Hi!

On Sat, Apr 28, 2018 at 12:32:26AM +0100, Thomas Preudhomme wrote:
> On Arm (Aarch32 and Aarch64) the stack protector's guard is accessed by
> loading its address first before loading its value from it as part of
> the stack_protect_set or stack_protect_check insn pattern.

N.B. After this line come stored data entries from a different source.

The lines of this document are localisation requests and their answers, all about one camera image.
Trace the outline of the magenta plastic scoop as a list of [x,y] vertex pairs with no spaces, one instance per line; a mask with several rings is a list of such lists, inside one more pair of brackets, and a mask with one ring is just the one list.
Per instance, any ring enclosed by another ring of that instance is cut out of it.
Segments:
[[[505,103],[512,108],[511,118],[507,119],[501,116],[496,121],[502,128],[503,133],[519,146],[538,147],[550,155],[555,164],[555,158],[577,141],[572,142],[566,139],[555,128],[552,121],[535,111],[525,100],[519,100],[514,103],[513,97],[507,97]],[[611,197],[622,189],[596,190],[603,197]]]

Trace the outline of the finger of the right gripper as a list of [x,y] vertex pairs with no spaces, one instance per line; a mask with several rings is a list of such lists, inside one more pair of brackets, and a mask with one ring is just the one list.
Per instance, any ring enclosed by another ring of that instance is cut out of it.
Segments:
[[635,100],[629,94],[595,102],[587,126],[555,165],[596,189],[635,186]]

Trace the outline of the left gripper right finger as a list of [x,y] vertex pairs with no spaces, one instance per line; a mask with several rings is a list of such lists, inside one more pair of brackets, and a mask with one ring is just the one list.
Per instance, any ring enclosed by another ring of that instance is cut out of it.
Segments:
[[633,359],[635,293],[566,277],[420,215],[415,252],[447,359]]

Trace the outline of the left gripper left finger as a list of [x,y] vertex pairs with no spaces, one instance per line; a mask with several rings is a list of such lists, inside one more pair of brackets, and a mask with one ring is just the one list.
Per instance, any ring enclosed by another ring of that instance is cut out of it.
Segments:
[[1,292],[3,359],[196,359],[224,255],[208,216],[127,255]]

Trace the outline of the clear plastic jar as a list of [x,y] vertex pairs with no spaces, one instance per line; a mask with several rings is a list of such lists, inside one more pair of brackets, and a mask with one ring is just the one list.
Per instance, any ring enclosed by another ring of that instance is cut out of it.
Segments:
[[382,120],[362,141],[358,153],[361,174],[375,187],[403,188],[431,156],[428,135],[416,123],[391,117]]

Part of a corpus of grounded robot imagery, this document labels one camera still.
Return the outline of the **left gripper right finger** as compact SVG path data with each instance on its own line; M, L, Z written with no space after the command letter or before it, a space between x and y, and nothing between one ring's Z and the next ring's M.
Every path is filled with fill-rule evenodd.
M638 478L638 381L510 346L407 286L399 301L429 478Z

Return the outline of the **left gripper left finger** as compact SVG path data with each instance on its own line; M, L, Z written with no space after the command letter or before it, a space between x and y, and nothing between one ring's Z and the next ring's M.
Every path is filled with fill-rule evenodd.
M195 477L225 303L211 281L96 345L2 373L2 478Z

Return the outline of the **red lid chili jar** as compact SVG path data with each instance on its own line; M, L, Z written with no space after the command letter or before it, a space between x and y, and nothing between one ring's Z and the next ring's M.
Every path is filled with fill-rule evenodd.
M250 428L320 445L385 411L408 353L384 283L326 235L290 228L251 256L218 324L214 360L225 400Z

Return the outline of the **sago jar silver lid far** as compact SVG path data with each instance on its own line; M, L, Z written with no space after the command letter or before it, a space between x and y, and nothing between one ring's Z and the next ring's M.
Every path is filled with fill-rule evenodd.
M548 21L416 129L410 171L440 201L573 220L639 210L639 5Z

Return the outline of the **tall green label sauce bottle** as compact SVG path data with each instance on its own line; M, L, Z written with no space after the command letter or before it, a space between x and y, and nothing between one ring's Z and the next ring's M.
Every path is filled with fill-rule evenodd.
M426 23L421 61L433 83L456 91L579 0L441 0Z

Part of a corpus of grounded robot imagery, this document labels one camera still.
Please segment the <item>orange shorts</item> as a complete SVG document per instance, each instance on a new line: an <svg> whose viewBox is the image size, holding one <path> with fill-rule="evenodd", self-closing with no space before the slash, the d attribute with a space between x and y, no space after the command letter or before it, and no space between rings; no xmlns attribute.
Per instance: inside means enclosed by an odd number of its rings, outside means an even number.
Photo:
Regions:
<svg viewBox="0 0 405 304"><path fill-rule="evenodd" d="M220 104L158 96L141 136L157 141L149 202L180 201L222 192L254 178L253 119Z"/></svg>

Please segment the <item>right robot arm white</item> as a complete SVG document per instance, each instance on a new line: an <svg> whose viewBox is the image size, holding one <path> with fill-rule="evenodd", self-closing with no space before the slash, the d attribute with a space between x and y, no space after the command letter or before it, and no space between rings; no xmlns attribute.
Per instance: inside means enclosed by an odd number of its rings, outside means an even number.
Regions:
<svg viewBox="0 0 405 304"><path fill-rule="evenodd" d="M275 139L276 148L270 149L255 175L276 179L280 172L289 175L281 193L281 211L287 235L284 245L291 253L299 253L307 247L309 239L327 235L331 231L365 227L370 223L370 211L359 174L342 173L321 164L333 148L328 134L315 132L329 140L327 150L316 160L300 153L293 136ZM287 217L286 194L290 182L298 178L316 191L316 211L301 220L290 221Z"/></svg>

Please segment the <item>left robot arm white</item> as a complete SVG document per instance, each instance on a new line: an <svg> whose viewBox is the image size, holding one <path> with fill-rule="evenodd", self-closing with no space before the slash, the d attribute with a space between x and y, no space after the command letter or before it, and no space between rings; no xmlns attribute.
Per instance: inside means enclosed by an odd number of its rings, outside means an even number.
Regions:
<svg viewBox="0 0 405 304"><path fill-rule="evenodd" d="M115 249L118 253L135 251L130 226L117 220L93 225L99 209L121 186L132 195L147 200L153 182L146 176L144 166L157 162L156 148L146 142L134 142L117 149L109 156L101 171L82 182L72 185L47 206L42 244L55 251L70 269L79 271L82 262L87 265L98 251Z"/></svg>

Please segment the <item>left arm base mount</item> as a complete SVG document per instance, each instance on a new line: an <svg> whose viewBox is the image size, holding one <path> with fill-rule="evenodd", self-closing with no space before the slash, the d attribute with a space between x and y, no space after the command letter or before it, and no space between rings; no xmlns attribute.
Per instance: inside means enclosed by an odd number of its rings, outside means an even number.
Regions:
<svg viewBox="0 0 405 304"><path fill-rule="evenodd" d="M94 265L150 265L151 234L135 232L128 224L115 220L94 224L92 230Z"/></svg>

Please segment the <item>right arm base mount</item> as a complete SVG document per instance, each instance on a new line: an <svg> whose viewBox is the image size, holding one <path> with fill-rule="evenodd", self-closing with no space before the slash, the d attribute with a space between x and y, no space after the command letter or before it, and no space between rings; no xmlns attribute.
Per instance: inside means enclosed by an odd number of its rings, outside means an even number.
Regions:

This creates
> the risk of spilling between the two.

> diff --git a/gcc/cfgexpand.c b/gcc/cfgexpand.c
> index deab929..c7ced8f 100644
> --- a/gcc/cfgexpand.c
> +++ b/gcc/cfgexpand.c
> @@ -6156,6 +6156,10 @@ stack_protect_prologue (void)
>    tree guard_decl = targetm.stack_protect_guard ();
>    rtx x, y;
>  
> +  /* Prevent scheduling of instruction(s) between computation of the guard's
> +     address and setting of the canari to avoid any spill of the guard's
> +     address if computed outside the setting of the canari.  */
> +  emit_insn (gen_blockage ());
>    x = expand_normal (crtl->stack_protect_guard);
>    if (guard_decl)
>      y = expand_normal (guard_decl);

[ etc. ]

Why pessimise code for all targets (quite a lot), when it does not even
fix the problem on Arm completely (or not obviously, anyway)?

Instead, implement stack_protect_* and hide the memory accesses to the
stored canary value (and make sure its address is not left in a register
either!)

I doubt this can be done completely target-independent, it will always
be best effort that way, aka it won't really work.